Kemenkeu Buka Suara Soal Dampak Pelemahan Rupiah ke APBN

Redaksi
09 April 2026 17:00

Pekerja menghitung uang rupiah di tempat penukaran mata uang asing di Jakarta, Senin (19/1/2026). (Bloomberg Technoz/ Andrean Kristianto)
Pekerja menghitung uang rupiah di tempat penukaran mata uang asing di Jakarta, Senin (19/1/2026). (Bloomberg Technoz/ Andrean Kristianto)

Bloomberg Technoz, Jakarta - Nilai tukar rupiah terhadap Dolar Amerika Serikat terus melemah Pada Kamis (9/4/2026).

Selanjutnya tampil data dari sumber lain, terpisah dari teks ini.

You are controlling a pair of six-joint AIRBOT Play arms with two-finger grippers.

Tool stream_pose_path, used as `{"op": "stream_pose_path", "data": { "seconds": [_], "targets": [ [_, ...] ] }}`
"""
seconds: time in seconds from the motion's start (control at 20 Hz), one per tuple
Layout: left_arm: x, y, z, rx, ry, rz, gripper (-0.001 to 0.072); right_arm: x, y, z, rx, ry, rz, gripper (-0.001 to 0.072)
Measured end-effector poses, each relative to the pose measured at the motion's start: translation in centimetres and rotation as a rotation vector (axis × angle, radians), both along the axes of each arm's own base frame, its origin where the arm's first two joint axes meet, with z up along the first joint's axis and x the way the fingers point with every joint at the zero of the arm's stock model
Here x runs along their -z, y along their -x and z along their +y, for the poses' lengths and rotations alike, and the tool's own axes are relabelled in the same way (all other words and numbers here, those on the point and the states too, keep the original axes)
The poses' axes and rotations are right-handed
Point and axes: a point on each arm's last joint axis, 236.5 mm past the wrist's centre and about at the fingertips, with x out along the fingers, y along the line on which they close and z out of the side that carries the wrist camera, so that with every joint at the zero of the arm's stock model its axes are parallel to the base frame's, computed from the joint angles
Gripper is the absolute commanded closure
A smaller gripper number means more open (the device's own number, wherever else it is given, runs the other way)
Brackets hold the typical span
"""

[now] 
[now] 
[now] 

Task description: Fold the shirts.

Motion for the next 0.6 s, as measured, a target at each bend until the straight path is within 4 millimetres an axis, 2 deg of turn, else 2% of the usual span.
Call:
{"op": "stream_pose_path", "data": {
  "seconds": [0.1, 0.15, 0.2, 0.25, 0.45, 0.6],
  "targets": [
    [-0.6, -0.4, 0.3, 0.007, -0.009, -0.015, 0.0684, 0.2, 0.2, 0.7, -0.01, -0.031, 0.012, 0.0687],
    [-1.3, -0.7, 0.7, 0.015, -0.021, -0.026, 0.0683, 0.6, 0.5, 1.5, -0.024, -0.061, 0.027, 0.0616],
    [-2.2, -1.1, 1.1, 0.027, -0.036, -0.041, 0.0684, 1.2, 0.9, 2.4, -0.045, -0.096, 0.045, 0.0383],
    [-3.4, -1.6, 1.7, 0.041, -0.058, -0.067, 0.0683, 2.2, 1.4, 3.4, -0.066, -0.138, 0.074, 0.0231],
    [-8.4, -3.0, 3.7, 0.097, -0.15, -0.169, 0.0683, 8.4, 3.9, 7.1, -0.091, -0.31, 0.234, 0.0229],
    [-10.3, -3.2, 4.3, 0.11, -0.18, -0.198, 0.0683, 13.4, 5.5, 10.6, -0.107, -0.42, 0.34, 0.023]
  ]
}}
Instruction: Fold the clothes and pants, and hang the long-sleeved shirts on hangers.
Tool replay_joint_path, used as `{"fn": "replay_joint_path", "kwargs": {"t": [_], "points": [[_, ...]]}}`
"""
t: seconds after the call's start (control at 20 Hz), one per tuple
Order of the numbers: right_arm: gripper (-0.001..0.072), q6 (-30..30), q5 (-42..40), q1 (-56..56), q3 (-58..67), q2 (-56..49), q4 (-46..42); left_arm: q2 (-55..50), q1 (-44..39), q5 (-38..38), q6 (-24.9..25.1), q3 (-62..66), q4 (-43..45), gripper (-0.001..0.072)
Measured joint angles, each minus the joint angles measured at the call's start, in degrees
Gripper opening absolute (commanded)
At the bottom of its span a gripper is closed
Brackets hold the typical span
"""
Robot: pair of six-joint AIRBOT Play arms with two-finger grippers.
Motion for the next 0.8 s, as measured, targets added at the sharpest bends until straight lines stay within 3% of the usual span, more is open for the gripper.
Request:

Mata uang garuda membuka perdagangan pasar spot di harga Rp17.038/US$. Melemah 0,16% dari penutupan kemarin.

Direktur Jenderal Strategi Ekonomi dan Fiskal Kemenkeu Febrio Kacaribu menyatakan bahwa saat ini pemerintah sudah memperhitungkan nilai tukar rupiah yang berada di level Rp17 ribu per dollar AS.

“Itu sudah masuk dalam pertimbangan kita, kita tidak masalah,” kata Febrio saat ditemui di kompleks Badan Komunikasi Pemerintah RI, Kamis (9/4/2026). 


Febrio juga memastikan bahwa Kementerian Keuangan akan melakukan perhitungan dampak pelemahan rupiah terhadap belanja pemerintah di tahun 2026.

“Kita pasti akan hitung dampaknya terhadap harga-harga yang kita asumsikan dalam belanja itu sudah masuk,” katanya.